• _WHAT TO WORK ON_:
As soon as the line containing "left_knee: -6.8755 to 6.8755" appears in the material below, start returning lines exactly, and end with the line containing "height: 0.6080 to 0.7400".

• _STUDY MATERIAL_:
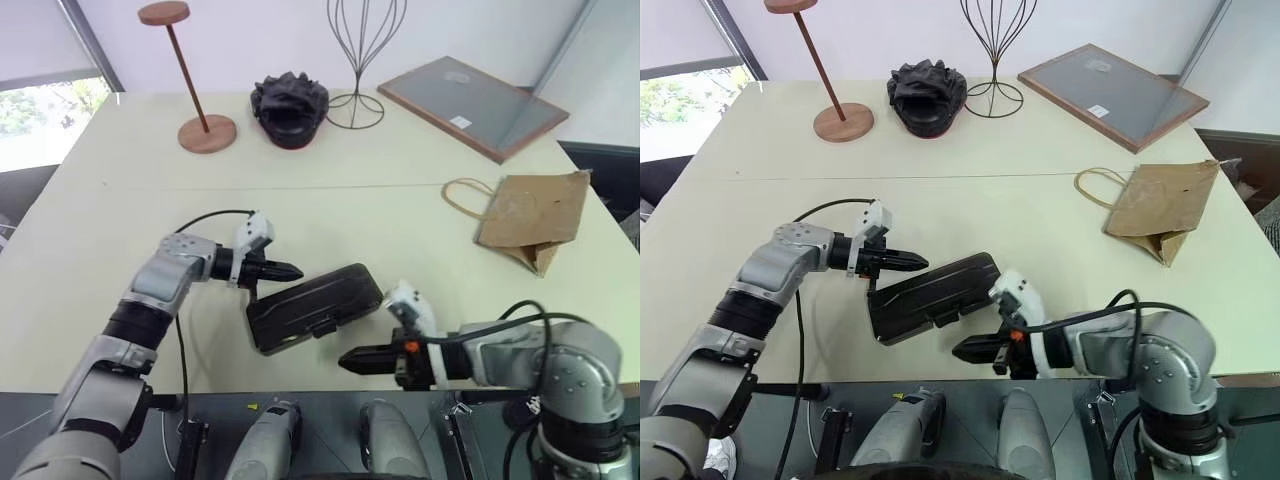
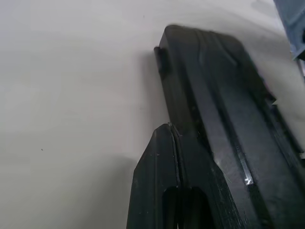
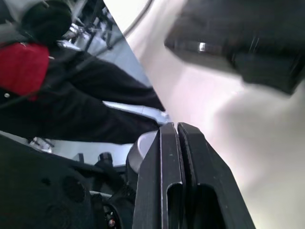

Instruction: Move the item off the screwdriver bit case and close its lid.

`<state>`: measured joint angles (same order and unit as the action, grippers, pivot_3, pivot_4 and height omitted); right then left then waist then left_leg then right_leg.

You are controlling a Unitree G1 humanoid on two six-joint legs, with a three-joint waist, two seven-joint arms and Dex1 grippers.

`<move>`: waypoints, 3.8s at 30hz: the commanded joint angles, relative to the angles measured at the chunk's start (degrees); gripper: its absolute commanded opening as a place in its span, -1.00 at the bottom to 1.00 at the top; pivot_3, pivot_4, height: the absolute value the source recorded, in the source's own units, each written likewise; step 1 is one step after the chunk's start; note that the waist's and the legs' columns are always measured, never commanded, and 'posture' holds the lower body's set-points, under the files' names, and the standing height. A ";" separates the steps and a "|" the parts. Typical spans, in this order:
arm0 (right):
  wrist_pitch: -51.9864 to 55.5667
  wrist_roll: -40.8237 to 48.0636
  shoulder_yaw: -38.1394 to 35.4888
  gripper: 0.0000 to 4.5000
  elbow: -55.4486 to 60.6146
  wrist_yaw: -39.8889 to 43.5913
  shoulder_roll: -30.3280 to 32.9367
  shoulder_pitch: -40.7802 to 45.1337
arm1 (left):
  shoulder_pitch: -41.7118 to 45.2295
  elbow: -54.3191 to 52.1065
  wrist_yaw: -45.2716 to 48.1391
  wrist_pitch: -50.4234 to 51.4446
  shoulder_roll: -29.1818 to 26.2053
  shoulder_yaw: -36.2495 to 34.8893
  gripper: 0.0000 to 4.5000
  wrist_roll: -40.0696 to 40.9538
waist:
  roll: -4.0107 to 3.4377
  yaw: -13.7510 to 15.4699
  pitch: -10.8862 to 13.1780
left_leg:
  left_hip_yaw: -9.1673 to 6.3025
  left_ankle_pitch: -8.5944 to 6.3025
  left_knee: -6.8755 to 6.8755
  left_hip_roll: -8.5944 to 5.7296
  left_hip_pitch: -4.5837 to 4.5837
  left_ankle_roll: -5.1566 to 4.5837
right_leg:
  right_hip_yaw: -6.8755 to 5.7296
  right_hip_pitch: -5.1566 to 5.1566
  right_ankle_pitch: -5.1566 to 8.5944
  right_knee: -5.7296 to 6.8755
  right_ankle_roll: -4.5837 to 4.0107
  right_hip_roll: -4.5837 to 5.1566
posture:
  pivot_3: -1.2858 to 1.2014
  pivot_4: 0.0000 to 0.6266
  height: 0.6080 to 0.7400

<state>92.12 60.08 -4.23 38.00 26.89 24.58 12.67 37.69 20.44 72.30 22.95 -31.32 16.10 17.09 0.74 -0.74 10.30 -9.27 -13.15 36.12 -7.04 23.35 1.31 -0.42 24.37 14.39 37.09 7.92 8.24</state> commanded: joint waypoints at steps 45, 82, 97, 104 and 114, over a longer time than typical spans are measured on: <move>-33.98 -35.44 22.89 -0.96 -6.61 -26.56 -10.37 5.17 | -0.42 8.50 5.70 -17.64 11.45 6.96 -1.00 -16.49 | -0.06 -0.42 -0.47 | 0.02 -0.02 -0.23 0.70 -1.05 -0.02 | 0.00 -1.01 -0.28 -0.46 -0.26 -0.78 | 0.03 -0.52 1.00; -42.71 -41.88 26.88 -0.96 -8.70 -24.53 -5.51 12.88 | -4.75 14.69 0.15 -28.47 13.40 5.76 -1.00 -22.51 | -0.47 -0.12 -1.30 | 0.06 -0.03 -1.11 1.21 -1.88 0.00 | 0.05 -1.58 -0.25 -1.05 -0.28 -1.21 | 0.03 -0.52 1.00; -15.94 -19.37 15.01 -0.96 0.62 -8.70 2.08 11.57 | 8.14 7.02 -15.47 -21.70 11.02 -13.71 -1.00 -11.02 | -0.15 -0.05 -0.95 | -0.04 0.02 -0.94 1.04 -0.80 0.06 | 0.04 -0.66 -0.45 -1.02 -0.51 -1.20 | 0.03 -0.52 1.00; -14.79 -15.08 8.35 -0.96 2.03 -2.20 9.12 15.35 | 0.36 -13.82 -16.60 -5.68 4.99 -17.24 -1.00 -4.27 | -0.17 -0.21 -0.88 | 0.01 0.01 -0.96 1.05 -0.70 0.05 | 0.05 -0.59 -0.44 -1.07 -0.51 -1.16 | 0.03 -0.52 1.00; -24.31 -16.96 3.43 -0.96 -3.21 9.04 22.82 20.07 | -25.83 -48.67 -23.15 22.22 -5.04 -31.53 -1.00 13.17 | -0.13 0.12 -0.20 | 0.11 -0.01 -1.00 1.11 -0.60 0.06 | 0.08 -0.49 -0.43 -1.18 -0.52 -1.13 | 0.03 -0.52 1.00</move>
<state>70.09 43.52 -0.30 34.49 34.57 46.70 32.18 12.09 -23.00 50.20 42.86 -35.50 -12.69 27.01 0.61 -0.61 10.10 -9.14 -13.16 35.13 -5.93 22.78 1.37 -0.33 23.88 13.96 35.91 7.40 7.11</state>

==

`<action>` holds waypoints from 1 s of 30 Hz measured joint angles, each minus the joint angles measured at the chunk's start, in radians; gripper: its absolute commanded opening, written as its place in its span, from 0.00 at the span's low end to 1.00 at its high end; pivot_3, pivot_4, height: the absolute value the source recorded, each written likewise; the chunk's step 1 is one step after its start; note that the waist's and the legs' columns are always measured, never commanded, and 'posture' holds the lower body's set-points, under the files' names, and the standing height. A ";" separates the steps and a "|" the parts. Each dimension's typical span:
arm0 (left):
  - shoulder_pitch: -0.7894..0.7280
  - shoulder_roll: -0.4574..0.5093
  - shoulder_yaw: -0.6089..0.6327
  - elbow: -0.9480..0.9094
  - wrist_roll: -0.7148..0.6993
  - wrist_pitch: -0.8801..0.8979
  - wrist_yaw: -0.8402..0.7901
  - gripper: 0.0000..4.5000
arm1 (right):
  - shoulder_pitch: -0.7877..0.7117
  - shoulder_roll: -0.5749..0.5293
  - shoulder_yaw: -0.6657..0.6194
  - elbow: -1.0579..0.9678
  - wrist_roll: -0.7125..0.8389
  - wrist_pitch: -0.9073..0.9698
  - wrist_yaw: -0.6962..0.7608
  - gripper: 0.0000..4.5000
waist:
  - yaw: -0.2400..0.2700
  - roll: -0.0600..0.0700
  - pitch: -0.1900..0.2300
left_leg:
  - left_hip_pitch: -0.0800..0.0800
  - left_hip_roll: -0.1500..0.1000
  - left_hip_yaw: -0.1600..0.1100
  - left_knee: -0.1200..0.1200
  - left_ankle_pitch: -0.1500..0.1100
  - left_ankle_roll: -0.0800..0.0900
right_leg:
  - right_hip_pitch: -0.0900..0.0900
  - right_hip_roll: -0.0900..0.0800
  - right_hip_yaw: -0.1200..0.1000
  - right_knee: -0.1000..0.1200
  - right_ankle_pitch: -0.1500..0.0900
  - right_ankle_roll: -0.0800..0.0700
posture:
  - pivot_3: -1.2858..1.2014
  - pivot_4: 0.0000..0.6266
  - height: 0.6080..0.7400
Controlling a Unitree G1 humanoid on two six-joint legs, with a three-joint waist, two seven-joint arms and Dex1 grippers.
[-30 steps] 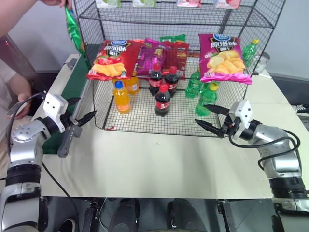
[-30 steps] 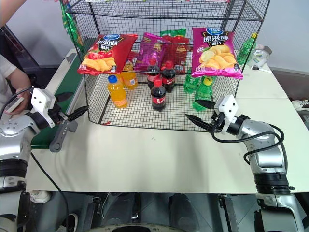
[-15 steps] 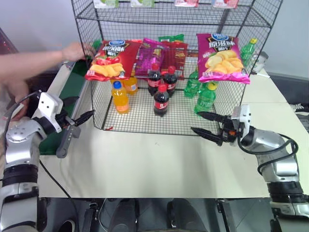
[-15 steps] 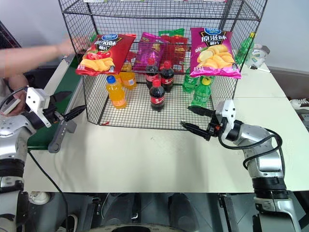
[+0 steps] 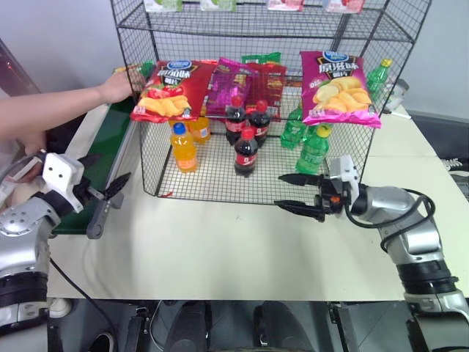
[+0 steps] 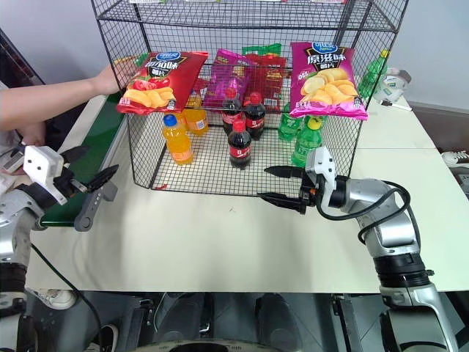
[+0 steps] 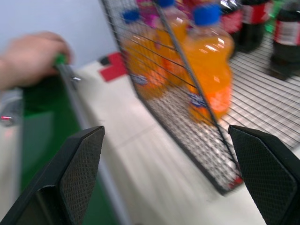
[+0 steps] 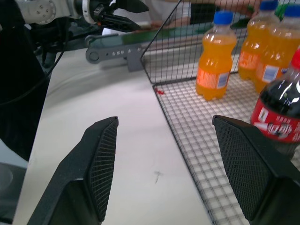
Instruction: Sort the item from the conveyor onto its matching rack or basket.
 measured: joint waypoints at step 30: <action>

• _SOLUTION TO THE EXERCISE_:
  left_knee: -6.8755 to 6.8755
  left_hip_roll: -8.5944 to 5.7296
  left_hip_pitch: -4.5837 to 4.5837
  left_ankle_roll: -5.1566 to 4.5837
right_leg:
  right_hip_yaw: -6.8755 to 5.7296
  right_hip_pitch: -5.1566 to 5.1566
  right_ankle_pitch: -5.1566 to 8.5944
  right_knee: -5.7296 to 6.8755
  right_ankle_roll: -4.5837 to 4.0107
  right_hip_roll: -4.5837 to 5.1566
posture:
  pivot_3: -1.2858 to 1.2014
  pivot_4: 0.0000 to 0.6266
  height: 0.6080 to 0.7400

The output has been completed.